物語88 | Thinelの世界

Thinelの世界

私の描く世界へようこそ


  カエール侯爵は倒れた後、医者を呼び、痛みと咳のための注射をしてもらった。
  医者は入院したくない侯爵の気持ちを分かっているようで、入院の話に触れなかった。
  「もっといい治療を与えたいが・・・・」と溜め息交じりに医者は言っていた。
  眠っているカエール侯爵を我が子をいとしむ親のような眼差しで医者は見ていた。
  この子に救えの道がないと思っているだろう。

  私に渡されたノートに書いてあった通り、今度カエール侯爵に睡眠薬を飲ませなかった。
  数時間後、侯爵は目覚める。ベッドに座り、私に何か言おうとしたが、すぐ諦めた。
  疲れた笑顔を見せながら、目で水の瓶を示す。
  私は水と一緒に紙とペンを渡した。
  予想されていたこと、二回目血の大量を吐いた時に、少しの間話せないだろうと。
  いずれ完全に話せなくなる日が来るが、それはまだ先のことだ。
  
  侯爵は自分の胸に手を当てる。
  「痛いですか」
  カエール侯爵は頭が振る。はいと。
  「何か食べてから、薬を飲んだ方がいいので、スープを食べてみますか」
  断った。
  私は他の提案をしたが、断られた。でも、いつも頭を振るだけで、紙を使おうとしなかった。
  どうすればいいか分からない私に微笑んで、そしてじっと飲むことがなかった水を見ている。
  部屋のドアにノック。
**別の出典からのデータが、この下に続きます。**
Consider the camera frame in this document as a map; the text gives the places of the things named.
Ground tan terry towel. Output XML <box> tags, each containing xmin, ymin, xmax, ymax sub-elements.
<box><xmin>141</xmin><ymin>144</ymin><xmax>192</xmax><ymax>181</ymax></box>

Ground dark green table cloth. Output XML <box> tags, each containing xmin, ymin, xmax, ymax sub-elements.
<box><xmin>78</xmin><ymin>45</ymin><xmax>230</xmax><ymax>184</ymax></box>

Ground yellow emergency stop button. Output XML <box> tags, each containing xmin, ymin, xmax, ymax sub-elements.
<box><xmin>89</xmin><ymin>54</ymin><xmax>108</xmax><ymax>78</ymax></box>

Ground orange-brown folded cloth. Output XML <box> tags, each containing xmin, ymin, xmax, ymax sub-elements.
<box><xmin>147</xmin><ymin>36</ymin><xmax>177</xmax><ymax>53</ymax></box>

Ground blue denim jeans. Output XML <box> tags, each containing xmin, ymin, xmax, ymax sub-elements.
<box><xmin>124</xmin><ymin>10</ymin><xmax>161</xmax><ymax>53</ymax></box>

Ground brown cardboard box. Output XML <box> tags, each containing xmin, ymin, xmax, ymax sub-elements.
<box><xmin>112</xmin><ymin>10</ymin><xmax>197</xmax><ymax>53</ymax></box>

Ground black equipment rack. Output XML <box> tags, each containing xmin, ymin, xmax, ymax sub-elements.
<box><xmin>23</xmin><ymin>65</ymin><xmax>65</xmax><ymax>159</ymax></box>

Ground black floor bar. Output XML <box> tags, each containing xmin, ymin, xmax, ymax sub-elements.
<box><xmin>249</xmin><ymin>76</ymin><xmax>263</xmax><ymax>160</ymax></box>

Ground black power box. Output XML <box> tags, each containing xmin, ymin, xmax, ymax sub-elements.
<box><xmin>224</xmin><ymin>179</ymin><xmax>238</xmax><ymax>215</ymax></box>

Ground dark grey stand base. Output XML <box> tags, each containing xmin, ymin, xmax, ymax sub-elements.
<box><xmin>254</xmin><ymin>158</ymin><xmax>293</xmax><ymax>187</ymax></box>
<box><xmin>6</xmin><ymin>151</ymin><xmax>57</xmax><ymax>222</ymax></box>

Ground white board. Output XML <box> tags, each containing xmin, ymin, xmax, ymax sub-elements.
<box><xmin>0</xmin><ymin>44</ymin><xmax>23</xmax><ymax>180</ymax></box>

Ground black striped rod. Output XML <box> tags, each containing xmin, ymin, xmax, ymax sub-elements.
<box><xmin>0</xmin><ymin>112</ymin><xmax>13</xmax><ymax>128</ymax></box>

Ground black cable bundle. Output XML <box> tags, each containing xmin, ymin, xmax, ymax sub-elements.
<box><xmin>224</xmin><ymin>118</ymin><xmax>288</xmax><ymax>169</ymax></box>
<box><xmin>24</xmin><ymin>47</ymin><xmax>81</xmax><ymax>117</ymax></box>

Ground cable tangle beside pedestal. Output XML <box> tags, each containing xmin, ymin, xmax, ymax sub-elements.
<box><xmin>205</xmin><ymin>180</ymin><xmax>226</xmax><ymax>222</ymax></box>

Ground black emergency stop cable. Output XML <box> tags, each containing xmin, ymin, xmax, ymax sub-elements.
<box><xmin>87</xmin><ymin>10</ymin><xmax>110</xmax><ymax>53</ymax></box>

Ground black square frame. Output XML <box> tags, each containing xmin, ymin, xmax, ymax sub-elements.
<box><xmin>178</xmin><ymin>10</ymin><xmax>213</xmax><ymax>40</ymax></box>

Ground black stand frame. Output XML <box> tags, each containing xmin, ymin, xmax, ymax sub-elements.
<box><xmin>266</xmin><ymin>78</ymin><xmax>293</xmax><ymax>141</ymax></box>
アンヌが入る。
  「カエールは目覚めたと執事から聞いたので、様子見に来ました」と入っていいかどうか戸惑うアンヌ。
  「目覚めているから、少し話ができますよ」と私は言った。
  アンヌはカエール侯爵のベッドに座った。
  「大丈夫?まだ痛い?」
  カエール侯爵は苦い微笑みを見せる。  
  「レディーアンヌ、今侯爵は話せない状況です」
  「話せないの?これからずっと?」と驚いているアンヌだった。
  「いいえ。また話せるようになりますが、2週間くらいちょっと困難でしょう」
  アンヌはカエール侯爵を見て、そしてもう何を言えばいいか分からず、座っていた侯爵の膝の上に頭をおいた。
  カエール侯爵はアンヌの髪を撫で始めた。
  「ゆっくり休んでね。仕事のことをアリアネに任せられることを任せて、体のことだけ考えてね」
  カエール侯爵は紙を取って、『ごめん』と書いた。
  「謝ることがないよ」とアンヌは言う
  私はアンヌを少し羨ましく思えた。最初に紙に書いた言葉はアンヌ宛だったから。
  咳を出す、侯爵は自分の手を見たら、また血。
  これから咳を出すことが多くなる。そして咳を出す度に多少の血が出る。
  カエール侯爵は痛し気そうな顔で、自分の手を見つめる。
  アンヌは気づき、立った。
  「夜ご飯の時に、また来ます。アリアネは疲れていたら、言ってください。看病をかわりにやりますから」
  「ありがとうございます」と私は言う
  アンヌは部屋から出た。私はハンカチをカエール侯爵に渡す。
  侯爵は私と目を合わせない。 
  「私を避けていませんか」
  カエール侯爵が書く。
  私は紙を受け取った。
  「死ぬことより、体調の回復の心配をしてください」としか言えない私だった。
  カエール侯爵は微笑み、そして目を瞑った。